• [INSTRUCTIONS FOR THE TASK] Below are records; how many of their lines contain "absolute"? Give the number and no other words.
-- INFORMATION SHOWN follows --
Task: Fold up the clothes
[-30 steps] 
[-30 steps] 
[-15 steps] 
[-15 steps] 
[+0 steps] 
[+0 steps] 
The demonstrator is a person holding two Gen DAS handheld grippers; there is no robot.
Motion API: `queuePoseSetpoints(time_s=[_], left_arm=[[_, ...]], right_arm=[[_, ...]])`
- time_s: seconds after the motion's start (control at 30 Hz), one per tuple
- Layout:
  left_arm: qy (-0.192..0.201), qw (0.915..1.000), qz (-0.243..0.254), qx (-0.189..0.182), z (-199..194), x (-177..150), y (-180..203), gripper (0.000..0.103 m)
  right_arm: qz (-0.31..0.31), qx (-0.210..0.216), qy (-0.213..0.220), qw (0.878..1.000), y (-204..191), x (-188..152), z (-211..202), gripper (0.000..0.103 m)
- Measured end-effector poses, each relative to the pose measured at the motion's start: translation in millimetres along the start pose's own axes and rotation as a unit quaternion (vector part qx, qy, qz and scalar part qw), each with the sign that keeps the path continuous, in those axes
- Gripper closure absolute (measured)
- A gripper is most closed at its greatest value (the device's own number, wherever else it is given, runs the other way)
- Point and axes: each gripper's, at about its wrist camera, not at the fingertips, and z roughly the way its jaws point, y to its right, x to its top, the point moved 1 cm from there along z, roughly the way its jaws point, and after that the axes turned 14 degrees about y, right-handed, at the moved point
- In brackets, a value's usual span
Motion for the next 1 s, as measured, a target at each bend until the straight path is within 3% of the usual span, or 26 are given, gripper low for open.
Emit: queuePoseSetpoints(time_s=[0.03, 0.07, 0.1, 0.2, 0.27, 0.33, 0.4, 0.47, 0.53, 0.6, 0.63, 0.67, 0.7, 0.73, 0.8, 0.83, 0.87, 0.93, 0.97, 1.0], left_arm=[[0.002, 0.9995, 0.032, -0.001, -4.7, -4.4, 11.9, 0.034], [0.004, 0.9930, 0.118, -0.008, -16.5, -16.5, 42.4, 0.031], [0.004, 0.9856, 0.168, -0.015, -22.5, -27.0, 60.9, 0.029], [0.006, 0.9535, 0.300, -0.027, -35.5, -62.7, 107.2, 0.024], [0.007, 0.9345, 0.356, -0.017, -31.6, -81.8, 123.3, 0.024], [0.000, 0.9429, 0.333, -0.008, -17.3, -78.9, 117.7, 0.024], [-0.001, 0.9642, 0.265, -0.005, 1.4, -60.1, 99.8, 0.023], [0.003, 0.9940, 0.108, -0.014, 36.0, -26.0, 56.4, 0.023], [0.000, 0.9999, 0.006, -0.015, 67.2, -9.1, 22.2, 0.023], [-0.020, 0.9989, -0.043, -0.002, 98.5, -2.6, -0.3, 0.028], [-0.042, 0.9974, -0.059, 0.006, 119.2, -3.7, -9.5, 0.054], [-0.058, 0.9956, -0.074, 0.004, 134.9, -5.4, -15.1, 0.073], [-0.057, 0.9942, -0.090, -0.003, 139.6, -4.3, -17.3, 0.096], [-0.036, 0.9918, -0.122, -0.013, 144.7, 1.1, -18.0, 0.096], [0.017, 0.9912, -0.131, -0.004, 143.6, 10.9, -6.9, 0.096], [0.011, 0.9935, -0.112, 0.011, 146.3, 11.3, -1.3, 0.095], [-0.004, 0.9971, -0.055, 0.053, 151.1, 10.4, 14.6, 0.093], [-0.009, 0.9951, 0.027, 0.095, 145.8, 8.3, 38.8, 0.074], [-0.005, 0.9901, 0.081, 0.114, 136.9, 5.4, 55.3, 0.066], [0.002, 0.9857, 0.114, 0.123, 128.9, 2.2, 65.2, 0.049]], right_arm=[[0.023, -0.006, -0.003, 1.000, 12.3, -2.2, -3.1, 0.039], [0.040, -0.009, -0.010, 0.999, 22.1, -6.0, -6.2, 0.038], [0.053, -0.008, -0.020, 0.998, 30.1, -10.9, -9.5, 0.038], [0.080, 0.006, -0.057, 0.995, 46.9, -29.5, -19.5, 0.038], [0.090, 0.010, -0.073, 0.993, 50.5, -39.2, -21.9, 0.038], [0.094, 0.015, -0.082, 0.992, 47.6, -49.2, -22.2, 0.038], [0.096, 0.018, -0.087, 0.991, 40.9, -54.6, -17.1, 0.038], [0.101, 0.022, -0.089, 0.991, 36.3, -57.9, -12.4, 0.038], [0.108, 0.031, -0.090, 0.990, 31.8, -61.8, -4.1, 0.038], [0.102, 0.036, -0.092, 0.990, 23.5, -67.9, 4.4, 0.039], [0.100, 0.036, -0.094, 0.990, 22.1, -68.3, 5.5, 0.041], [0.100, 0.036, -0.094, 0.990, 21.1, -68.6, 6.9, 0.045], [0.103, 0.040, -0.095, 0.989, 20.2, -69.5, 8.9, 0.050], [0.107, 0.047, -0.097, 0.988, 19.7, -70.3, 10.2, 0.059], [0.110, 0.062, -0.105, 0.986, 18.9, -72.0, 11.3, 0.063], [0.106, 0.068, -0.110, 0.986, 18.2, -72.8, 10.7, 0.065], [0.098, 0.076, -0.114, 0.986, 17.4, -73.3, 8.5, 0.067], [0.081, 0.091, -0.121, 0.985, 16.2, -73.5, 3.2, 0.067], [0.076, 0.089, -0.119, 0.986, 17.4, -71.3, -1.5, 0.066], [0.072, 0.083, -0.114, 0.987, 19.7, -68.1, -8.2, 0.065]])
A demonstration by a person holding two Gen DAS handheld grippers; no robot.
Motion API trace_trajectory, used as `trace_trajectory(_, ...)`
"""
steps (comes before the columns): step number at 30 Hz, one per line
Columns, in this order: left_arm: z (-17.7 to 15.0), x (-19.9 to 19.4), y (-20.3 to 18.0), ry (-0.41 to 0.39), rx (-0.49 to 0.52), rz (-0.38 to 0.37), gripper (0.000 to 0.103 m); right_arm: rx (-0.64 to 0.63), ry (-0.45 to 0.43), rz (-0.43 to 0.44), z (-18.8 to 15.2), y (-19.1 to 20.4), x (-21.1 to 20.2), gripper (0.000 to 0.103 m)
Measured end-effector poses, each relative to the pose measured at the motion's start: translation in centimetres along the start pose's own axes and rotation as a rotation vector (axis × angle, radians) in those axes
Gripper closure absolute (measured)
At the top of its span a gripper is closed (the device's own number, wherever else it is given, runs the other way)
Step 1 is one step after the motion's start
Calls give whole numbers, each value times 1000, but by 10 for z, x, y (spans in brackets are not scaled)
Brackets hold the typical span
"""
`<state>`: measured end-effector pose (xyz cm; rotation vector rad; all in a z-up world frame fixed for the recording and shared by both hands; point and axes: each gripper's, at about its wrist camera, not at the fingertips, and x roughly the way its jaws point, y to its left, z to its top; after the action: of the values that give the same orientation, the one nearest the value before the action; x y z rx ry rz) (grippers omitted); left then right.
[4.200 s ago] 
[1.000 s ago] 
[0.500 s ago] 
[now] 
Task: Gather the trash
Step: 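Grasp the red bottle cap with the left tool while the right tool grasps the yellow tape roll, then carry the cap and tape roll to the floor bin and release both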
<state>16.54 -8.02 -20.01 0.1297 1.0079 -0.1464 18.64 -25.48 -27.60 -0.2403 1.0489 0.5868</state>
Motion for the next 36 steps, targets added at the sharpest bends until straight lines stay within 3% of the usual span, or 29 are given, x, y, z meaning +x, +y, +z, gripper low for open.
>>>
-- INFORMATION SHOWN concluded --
• [ANSWER SECTION] 2